Uttar Pradesh election results: Heavyweight Mayawati set to be the day's biggest loser

Uttar Pradesh election results: Heavyweight Mayawati set to be the day's biggest loser
Lucknow: The BJP's import from Madhya Pradesh, Uma Bharti, is leading in Charkhari and therein lies one of the big Uttar Pradesh headlines today. In early trends, the BJP is the surprise package in UP, doing unexpectedly well. The Samajwadi Party is performing to script and if the present trend continues should get a shot at government formation. Heavyweight Mayawati already seems set to be the day's biggest loser; her second-term dreams seem dashed. The Congress is number 4 in early trends; it has gained but not enough to make an impact.

Exit polls had said hung Assembly. Calculators have been out over the last three days to work out likely political alignments - events of the last two decades suggest that only political expediency decide friends and foes in the state. Akhilesh Yadav, the 39-year-old who wrote the Samajwadi Party's seemingly winning UP script, has said he hopes to get the simple majority at 202 seats; the UP Assembly has 403 seats. The big question of this morning is where will the SP count stop. How far short of the 202. And if these trends continue will father Mulayam be CM or will son Akhilesh, the man who has presented the new face of the SP - he talked law and order, education and a youth agenda. In Lucknow, the crowds at the SP party office tell the tale.
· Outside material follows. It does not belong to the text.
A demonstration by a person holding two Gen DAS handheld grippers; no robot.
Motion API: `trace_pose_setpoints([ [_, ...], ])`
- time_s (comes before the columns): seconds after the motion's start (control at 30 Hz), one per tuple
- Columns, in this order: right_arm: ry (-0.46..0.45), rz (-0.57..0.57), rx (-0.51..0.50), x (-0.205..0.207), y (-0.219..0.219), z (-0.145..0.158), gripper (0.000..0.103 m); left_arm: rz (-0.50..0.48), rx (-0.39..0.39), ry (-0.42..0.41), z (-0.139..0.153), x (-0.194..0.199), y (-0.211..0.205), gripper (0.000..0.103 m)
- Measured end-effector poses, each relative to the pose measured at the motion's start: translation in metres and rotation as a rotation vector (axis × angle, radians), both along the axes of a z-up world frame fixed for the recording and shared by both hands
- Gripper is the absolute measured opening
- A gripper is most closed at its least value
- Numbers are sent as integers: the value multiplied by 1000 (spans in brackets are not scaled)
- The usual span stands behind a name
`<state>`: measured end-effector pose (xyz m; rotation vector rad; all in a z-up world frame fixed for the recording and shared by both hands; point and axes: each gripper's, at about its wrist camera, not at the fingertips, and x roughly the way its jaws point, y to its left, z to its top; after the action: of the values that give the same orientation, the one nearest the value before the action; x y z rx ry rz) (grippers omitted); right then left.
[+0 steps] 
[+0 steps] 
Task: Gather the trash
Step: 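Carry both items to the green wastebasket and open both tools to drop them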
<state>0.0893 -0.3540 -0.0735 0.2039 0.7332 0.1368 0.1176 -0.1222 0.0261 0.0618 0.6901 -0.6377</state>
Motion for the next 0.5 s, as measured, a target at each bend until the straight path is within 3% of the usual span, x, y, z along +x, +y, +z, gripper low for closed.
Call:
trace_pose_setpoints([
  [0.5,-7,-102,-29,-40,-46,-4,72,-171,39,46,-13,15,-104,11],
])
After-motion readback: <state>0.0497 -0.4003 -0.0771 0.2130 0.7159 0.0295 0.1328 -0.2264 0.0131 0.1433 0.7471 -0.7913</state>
For now, the BJP is doing very well in its traditional bastion - the urban centres. It is also doing well in the Bundelkhand region, which borders MP; the Uma Bharti effect? The SP now has a commanding control of rural UP as it races way ahead of every other party in the numbers tally.
  
These UP elections have been seen as career-defining for the Congress' Rahul Gandhi; seven years of single-minded focus on reviving the party's fortunes in the state are on test. As are his personal charisma and political equity. The Congress' Salman Khurshid said yesterday that the Congress was "not a cash and carry party...Rahul has talked about the long term. Nobody went into the depth that Rahul did. UP has not heard anyone speak like him, with his conviction."

Despite that Gandhi conviction, the Congress has not shown great strides and Rahul's lieutenants have said they will take the blame. Did the mandalisation of the Congress, which went big on the Muslim quota card, spoil it for Rahul?

From the ruling BSP, there is no word yet after the exit polls, which had predicted that Mayawati would not get the second consecutive term she is seeking as Chief Minister, her fifth ever. Her win in the last elections in 2007 was the first time in many years that UP gave a party a majority, also thus making her the first Chief Minister in years to complete a five-year term.

If India's most populous state gets a hung assembly, what are Governor BL Joshi's options?

He could ask the largest party to prove majority; he could invite the largest alliance to form government, or he could recommend President's Rule. In 1993, the Governor invited not the single largest party, the BJP, but the SP-BSP coalition to form government. In 1996, the BJP, again the single largest party, was not invited and the Governor recommended President's Rule. Five months later, a BSP-BJP combine came to power. In 2002, the Samajwadi Party was the single largest party, but was not invited to form government. The Governor recommended President's Rule; a BSP-BJP-RLD alliance staked claim. That association fell apart a year later and Mulayam Singh Yadav became Chief Minister. In 2007, UP just handed Mayawati a majority.
.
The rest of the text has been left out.